Luc Delfosse

Comment Charles Michel est devenu le meilleur allié de Paul Magnette

Luc Delfosse Auteur, journaliste

L’énormité quasi coluchienne des attaques de Charles Michel à l’encontre des « idées bolchéviques » de Paul Magnette, induit l’effet inverse de la manoeuvre escomptée.

Les universités d’été des partis politiques francophones ne sont plus ce qu’elles étaient. Ou à tout le moins ce qu’elles promettaient d’être quand ces parties de campagne, sous les derniers rayons de l’été, tenaient lieu au fond de congrès de rentrée. Le concept était ravigotant et promettait à la fois de resserrer les rangs des militants autour des fondamentaux idéologiques, de baliser l’année et de donner la parole à la base au cours de débats passionnés souvent induits par des invités prestigieux et/ou iconoclastes.

Aujourd’hui, la plupart de ces raouts d’août et septembre ont heureusement changé et d’appellation. Et malheureusement de contenu. Sous la tente, on n’attend plus que l’ultime tribun, le guide suprême, le président élu ou désigné venu galvaniser quelques centaines d’obligés et de clients en lançant imprécations et anathèmes à destination de l’adversaire politique.

Cette année, à huit petits mois de scrutins aux enjeux colossaux, le cru a été particulièrement épique. Singulièrement aux « Estivales » du MR où l’on entendu dimanche Charles Michel dénoncer pratiquement dans un même souffle la berlusconisation et la bolchévisation du PS, ce qui ferait de cet allié du parti libéral au gouvernement fédéral une formation « gaucho-affairiste », une espèce de « mafia soviétique » à la Brejnev. Une sorte de monstre à deux têtes : l’une tétant un cigare de ploutocrate, l’autre serrant entre les dents un couteau sanguinolant de boucher.

C’est à la fois grossier, formidablement drôle et d’une efficacité très relative, voire carrément contreproductive.

Reprenons : efficace assurément pour les esprits simples, les convaincus, les bouffeurs de « rouges » patentés. Ceux-là ont battu des mains et bu du petit lait. Efficace… peut-être, par ricochet pour continuer à s’interroger sur la nature exacte de Tecteo, la « pieuvre intercommunale » (continuons dans les mots énormes) qui vient de se payer L’Avenir avant de s’acheter le groupe IPM. Encore que, pour le coup, on pourrait utilement rappeler que l’organe de direction de ladite « pieuvre » compte deux réformateurs pour trois socialistes et un CDH.

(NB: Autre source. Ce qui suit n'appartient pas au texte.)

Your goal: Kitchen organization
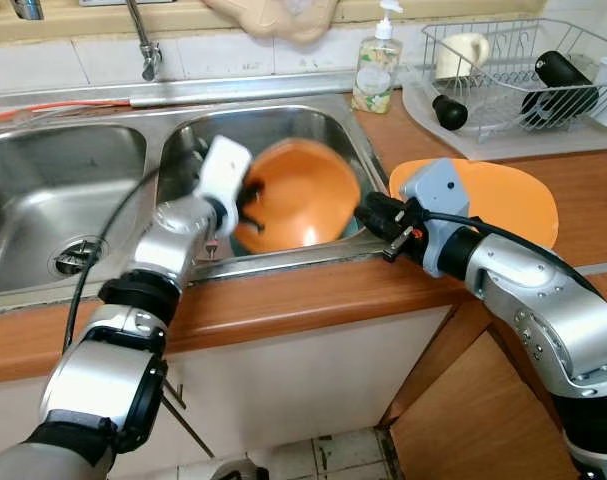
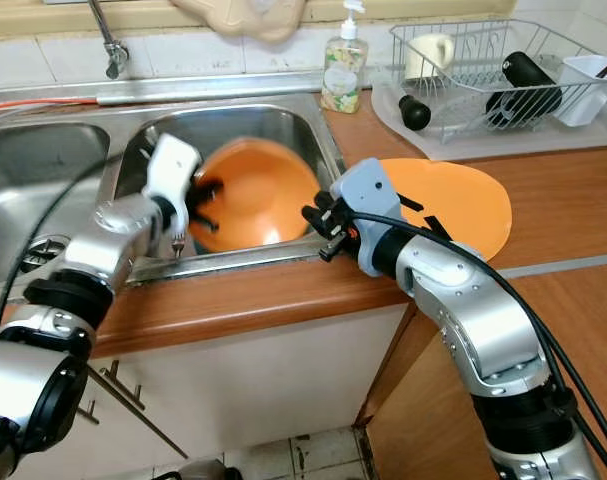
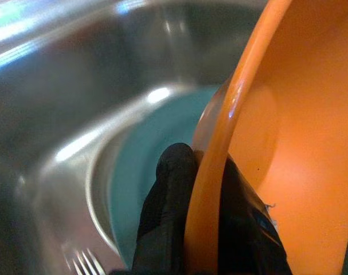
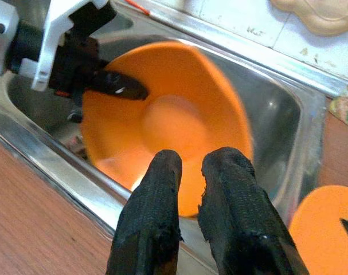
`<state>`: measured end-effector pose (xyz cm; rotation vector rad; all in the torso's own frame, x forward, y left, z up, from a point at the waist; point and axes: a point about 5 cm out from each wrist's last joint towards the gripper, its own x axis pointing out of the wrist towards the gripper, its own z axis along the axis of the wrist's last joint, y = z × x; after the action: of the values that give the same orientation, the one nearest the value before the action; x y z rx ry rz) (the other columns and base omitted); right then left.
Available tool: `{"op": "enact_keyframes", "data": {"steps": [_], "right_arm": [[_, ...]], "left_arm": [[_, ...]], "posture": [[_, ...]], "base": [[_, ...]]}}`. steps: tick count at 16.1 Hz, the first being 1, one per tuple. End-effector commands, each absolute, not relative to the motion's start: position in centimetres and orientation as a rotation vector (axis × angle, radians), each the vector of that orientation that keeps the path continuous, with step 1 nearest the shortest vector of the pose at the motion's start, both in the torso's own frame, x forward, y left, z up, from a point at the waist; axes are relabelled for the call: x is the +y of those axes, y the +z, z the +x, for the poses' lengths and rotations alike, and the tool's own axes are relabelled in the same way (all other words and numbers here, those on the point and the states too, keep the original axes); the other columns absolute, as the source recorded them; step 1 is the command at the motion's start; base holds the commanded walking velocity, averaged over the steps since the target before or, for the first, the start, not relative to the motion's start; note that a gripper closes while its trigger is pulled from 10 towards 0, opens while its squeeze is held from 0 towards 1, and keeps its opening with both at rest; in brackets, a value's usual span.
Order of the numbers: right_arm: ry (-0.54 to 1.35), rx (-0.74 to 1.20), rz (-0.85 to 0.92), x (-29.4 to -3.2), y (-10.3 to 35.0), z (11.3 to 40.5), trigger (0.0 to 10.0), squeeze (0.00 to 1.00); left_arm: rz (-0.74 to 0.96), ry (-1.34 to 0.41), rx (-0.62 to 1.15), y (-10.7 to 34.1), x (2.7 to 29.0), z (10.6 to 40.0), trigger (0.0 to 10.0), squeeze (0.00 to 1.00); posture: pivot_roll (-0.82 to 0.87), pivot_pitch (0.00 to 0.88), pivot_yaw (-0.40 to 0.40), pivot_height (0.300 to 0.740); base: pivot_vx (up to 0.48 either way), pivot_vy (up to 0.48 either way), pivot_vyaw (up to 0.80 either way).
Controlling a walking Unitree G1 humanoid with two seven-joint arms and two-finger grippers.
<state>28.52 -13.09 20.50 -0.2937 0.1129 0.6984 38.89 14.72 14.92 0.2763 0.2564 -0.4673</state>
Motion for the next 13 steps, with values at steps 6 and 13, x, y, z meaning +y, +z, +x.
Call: {"op": "enact_keyframes", "data": {"steps": [6,13], "right_arm": [[0.714,0.127,-0.323,-13.0,20.0,28.1,10.0,0.0],[0.725,0.14,-0.34,-12.9,19.7,28.0,10.0,0.0]], "left_arm": [[0.344,-0.549,0.268,14.9,13.1,39.3,1.3,0.0],[0.385,-0.607,0.327,14.0,12.4,39.0,10.0,0.0]], "posture": [[-0.05,0.0,0.054,0.74],[-0.05,0.0,0.055,0.74]], "base": [[0.0,0.0,0.0],[0.0,0.0,0.0]]}}
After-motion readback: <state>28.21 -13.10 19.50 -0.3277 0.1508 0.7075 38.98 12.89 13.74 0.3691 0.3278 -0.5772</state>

Efficace, par contre, pour amener quelques centaines de sociaux démocrates flottants à voter MR en mai prochain ? On en doute lourdement sauf à croire que Charles Michel déviera subitement de la stratégie droitière qu’il semble avoir définitivement adoptée après la rupture avec le FDF, abandonnant pour de bon la ligne libérale-sociale de son père. Lequel Louis, fin des années nonante, rêvait tout de même de recomposer tout le paysage politique francophone autour de cet axe doctrinal.

Mais à la vérité, l’énormité quasi coluchienne des attaques de Charles Michel à l’encontre des « idées bolchéviques » du président désigné du PS, induit l’effet inverse de la manoeuvre escomptée. Voila des mois en effet que Paul Magnette, de plus en plus aiguillonné sur sa gauche notamment par les bons scores du PTB dans les sondages, s’époumone sur tous les fronts pour tenter d’accréditer l’idée que le Parti socialiste incarne à lui seul la gauche forte, la gauche efficace, la gauche de combat, la gauche syndicale.

Et voila donc comment le président du MR en conspuant si haut et si fort son adversaire puis en exhortant Anne Demelenne, la patronne de la FGTB à « sortir de ce corps », s’est fait l’allié objectif de son collègue du Boulevard de l’Empereur. Il y a donc gros à parier que les membres du « présidium » du PS, dans les profondeurs ouatées des salons, aient sabré le champagne ce lundi matin à la santé du « camarade » Michel, zélateur malgré lui.